BEGIN Data

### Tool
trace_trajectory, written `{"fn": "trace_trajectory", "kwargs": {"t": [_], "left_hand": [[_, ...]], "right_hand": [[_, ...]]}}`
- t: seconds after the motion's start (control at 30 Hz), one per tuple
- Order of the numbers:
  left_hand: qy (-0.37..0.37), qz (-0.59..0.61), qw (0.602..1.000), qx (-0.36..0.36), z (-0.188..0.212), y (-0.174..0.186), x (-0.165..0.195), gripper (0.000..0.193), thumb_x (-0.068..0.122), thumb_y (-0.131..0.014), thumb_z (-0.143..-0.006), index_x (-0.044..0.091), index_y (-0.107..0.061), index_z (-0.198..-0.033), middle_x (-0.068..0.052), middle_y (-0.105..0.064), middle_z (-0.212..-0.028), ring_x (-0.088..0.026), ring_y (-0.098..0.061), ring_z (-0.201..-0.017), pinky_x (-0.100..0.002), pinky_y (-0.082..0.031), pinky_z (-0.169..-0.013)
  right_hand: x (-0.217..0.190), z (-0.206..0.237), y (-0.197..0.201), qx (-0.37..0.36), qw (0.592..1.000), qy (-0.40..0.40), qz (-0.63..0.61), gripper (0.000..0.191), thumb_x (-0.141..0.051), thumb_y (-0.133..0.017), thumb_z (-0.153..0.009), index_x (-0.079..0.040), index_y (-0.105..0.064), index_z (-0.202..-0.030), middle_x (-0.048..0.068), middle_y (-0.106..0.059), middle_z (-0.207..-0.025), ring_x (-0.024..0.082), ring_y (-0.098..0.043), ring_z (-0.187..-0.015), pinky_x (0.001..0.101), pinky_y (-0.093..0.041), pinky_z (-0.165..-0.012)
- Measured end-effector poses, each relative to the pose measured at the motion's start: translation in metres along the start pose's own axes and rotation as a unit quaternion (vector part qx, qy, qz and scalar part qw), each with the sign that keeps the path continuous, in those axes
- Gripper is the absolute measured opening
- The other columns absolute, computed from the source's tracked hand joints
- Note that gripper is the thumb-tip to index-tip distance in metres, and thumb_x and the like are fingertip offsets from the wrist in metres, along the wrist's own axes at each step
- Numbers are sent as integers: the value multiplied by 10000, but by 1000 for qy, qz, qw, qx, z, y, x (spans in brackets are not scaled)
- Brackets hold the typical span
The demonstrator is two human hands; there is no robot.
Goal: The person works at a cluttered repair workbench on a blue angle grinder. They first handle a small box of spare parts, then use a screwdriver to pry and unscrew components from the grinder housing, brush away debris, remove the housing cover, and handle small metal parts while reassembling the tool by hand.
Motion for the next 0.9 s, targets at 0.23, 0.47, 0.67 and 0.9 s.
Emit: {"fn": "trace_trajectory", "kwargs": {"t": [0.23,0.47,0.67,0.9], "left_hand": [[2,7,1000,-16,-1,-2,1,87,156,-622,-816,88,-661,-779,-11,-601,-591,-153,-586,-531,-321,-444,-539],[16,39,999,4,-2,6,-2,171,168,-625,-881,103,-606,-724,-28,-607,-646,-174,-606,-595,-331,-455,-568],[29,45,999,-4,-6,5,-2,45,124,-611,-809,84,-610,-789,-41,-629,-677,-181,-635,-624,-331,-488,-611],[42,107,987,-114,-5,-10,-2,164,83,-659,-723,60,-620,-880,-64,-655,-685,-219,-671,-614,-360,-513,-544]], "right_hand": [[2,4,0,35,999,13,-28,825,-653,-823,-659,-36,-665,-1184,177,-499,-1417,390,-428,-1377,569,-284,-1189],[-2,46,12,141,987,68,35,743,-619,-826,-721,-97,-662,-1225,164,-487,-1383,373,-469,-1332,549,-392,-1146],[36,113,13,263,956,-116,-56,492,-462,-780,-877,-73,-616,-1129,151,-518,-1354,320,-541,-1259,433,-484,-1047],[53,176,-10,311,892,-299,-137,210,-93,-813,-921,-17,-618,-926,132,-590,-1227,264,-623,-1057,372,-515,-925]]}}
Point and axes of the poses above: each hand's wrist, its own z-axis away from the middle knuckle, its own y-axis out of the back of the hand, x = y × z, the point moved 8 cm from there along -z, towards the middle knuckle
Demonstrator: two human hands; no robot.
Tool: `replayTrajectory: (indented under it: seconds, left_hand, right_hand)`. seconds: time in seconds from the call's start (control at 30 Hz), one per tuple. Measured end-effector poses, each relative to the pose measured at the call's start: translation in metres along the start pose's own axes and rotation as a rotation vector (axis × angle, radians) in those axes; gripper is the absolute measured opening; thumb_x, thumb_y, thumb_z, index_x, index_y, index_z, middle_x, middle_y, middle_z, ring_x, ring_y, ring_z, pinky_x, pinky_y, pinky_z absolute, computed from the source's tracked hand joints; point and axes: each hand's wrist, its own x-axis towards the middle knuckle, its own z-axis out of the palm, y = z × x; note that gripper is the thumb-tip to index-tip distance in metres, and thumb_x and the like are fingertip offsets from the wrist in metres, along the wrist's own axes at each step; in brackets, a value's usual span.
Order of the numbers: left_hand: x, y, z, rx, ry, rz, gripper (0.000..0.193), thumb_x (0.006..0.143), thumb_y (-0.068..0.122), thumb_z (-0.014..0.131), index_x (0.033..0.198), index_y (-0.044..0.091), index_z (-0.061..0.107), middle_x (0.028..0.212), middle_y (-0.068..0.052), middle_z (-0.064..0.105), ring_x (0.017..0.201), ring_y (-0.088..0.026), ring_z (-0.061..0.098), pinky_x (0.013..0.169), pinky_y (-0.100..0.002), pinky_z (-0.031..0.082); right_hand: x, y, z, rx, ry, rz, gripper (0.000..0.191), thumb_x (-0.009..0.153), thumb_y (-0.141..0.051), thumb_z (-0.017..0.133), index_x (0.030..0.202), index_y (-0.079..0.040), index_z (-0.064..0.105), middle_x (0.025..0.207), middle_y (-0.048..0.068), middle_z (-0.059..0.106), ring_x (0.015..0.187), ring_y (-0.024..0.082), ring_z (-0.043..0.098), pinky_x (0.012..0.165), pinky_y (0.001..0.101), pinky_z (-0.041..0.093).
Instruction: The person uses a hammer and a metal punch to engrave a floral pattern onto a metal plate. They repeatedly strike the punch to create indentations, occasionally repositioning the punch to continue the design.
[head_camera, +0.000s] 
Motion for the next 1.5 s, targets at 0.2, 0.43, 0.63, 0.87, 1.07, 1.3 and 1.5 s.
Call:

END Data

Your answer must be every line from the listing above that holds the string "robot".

The demonstrator is two human hands; there is no robot.
Demonstrator: two human hands; no robot.

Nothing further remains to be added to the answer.